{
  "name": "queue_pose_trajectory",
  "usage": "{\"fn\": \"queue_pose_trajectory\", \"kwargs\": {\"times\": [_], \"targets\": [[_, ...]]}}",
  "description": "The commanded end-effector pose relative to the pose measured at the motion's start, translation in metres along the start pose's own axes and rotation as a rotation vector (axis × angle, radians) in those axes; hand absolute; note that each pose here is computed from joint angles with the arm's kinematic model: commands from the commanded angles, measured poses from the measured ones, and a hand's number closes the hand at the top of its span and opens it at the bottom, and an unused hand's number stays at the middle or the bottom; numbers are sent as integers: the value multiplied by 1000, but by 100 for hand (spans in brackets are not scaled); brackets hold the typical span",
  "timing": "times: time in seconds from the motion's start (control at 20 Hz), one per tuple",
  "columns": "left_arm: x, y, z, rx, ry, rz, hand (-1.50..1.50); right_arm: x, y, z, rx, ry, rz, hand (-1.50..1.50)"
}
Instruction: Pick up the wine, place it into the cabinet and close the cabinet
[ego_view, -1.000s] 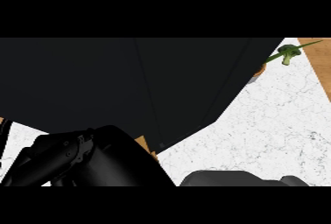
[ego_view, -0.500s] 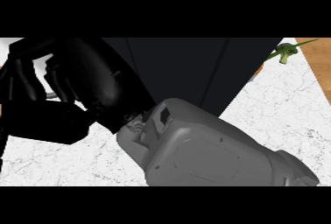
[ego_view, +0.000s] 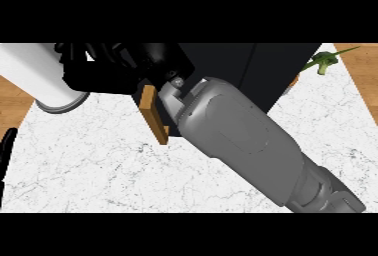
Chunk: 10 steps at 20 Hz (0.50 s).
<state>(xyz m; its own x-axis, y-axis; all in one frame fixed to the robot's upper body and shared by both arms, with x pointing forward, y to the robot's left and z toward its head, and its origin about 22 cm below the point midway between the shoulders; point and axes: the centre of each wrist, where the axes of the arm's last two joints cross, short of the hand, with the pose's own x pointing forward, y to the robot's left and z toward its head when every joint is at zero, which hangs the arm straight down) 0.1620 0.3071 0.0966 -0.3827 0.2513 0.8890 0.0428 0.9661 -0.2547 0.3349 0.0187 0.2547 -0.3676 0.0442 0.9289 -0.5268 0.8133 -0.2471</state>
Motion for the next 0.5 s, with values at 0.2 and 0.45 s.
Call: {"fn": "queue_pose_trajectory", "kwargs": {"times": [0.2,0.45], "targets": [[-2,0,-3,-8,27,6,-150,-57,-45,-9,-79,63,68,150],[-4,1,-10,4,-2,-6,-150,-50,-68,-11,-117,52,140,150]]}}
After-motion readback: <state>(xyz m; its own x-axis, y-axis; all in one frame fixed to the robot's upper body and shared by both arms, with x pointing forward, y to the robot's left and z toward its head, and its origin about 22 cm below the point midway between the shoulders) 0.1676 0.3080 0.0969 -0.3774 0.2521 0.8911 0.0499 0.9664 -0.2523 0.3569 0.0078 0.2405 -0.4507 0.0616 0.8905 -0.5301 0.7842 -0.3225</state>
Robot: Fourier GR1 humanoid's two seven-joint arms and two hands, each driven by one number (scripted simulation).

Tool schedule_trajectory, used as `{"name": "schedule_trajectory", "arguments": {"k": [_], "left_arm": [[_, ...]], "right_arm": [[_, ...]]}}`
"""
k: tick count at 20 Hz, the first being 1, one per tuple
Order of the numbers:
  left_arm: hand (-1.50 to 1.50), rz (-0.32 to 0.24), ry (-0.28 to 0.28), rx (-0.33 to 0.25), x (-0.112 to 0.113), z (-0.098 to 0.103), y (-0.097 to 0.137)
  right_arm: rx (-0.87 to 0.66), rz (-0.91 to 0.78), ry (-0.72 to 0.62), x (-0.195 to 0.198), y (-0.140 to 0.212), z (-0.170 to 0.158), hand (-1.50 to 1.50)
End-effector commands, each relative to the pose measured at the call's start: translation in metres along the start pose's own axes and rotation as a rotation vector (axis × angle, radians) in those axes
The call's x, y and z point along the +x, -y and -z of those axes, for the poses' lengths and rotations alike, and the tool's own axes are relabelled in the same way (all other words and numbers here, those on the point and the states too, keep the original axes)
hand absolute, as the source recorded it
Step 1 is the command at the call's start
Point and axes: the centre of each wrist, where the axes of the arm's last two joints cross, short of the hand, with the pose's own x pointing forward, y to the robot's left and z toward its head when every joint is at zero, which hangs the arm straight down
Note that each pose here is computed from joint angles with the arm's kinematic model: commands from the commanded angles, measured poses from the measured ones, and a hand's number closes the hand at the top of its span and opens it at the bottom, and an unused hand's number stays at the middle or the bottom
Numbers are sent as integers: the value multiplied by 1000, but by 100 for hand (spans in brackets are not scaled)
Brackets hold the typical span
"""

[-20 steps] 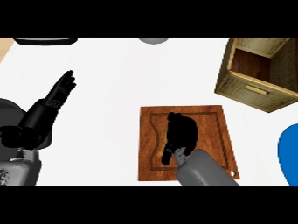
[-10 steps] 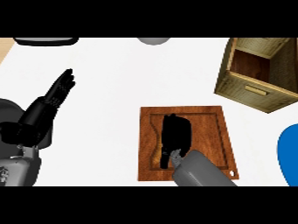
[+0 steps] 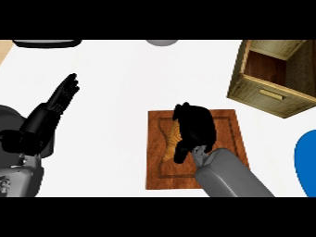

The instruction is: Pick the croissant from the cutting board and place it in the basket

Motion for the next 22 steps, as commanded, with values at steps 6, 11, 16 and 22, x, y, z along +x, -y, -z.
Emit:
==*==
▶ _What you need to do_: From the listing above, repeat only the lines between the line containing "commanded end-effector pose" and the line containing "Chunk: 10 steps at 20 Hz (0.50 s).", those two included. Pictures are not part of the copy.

▶ _Output of the exercise_:
  "description": "The commanded end-effector pose relative to the pose measured at the motion's start, translation in metres along the start pose's own axes and rotation as a rotation vector (axis × angle, radians) in those axes; hand absolute; note that each pose here is computed from joint angles with the arm's kinematic model: commands from the commanded angles, measured poses from the measured ones, and a hand's number closes the hand at the top of its span and opens it at the bottom, and an unused hand's number stays at the middle or the bottom; numbers are sent as integers: the value multiplied by 1000, but by 100 for hand (spans in brackets are not scaled); brackets hold the typical span",
  "timing": "times: time in seconds from the motion's start (control at 20 Hz), one per tuple",
  "columns": "left_arm: x, y, z, rx, ry, rz, hand (-1.50..1.50); right_arm: x, y, z, rx, ry, rz, hand (-1.50..1.50)"
}
Instruction: Pick up the wine, place it into the cabinet and close the cabinet
[ego_view, -1.000s] 
[ego_view, -0.500s] 
[ego_view, +0.000s] 
Chunk: 10 steps at 20 Hz (0.50 s).

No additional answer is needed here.